● **Task prompt**:
From the records below, transcribe only the lines running from the one with "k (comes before" through the one with "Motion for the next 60". Keep both of those end lines.
|---|
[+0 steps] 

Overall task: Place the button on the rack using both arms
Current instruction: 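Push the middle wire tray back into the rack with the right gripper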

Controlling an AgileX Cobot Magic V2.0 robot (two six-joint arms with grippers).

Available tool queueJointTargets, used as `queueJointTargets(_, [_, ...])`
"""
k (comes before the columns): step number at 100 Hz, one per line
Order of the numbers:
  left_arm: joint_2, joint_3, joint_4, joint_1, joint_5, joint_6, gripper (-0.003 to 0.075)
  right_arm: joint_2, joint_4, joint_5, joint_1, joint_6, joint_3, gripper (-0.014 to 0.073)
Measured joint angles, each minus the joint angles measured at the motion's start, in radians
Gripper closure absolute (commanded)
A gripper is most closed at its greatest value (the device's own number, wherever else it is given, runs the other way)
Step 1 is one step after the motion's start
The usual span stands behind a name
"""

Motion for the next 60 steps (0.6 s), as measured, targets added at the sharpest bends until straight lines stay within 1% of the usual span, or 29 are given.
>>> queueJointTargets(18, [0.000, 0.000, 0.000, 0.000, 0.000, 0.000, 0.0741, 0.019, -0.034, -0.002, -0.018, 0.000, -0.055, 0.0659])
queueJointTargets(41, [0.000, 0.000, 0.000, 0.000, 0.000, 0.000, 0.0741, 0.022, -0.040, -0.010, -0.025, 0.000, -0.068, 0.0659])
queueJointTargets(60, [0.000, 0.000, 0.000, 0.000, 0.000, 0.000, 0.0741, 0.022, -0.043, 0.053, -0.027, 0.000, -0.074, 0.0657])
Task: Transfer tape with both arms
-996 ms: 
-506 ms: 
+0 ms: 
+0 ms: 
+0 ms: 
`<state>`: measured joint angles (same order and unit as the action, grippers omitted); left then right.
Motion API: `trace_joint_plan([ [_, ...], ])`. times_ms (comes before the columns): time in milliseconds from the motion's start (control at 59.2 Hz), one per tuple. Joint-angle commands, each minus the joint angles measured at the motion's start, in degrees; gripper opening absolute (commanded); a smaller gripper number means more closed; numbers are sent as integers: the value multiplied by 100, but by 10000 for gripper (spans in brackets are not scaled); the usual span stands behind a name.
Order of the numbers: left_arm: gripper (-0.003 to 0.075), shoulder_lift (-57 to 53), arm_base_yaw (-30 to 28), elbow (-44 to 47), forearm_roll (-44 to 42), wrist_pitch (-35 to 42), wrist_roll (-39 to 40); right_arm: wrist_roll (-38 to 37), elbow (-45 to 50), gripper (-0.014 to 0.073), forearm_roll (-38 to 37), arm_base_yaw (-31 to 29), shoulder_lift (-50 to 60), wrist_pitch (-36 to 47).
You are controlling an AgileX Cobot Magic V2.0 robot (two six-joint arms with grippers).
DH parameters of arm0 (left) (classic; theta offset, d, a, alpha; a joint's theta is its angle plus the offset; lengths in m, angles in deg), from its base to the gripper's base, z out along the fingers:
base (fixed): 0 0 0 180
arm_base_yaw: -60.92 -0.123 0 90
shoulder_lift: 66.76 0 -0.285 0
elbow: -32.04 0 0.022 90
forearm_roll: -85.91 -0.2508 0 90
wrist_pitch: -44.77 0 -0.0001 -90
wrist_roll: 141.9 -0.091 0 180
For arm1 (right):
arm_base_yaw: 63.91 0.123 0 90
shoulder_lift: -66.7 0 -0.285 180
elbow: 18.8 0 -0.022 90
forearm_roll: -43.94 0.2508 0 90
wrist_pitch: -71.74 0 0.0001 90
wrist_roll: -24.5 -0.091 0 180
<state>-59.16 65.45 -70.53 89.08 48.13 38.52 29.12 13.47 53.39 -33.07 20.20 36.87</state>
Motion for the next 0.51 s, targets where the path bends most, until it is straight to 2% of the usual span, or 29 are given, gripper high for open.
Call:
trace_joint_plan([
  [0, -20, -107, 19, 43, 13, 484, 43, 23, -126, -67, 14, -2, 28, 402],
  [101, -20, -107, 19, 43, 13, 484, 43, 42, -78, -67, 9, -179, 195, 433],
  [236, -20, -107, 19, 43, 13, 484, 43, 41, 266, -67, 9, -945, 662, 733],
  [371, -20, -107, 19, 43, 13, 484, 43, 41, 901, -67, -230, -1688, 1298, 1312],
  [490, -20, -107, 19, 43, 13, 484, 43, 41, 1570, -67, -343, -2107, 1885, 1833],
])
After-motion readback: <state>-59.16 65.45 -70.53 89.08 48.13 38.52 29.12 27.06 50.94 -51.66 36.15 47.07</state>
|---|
● **Written response**:
k (comes before the columns): step number at 100 Hz, one per line
Order of the numbers:
  left_arm: joint_2, joint_3, joint_4, joint_1, joint_5, joint_6, gripper (-0.003 to 0.075)
  right_arm: joint_2, joint_4, joint_5, joint_1, joint_6, joint_3, gripper (-0.014 to 0.073)
Measured joint angles, each minus the joint angles measured at the motion's start, in radians
Gripper closure absolute (commanded)
A gripper is most closed at its greatest value (the device's own number, wherever else it is given, runs the other way)
Step 1 is one step after the motion's start
The usual span stands behind a name
"""

Motion for the next 60 steps (0.6 s), as measured, targets added at the sharpest bends until straight lines stay within 1% of the usual span, or 29 are given.

Nothing further is required by the exercise.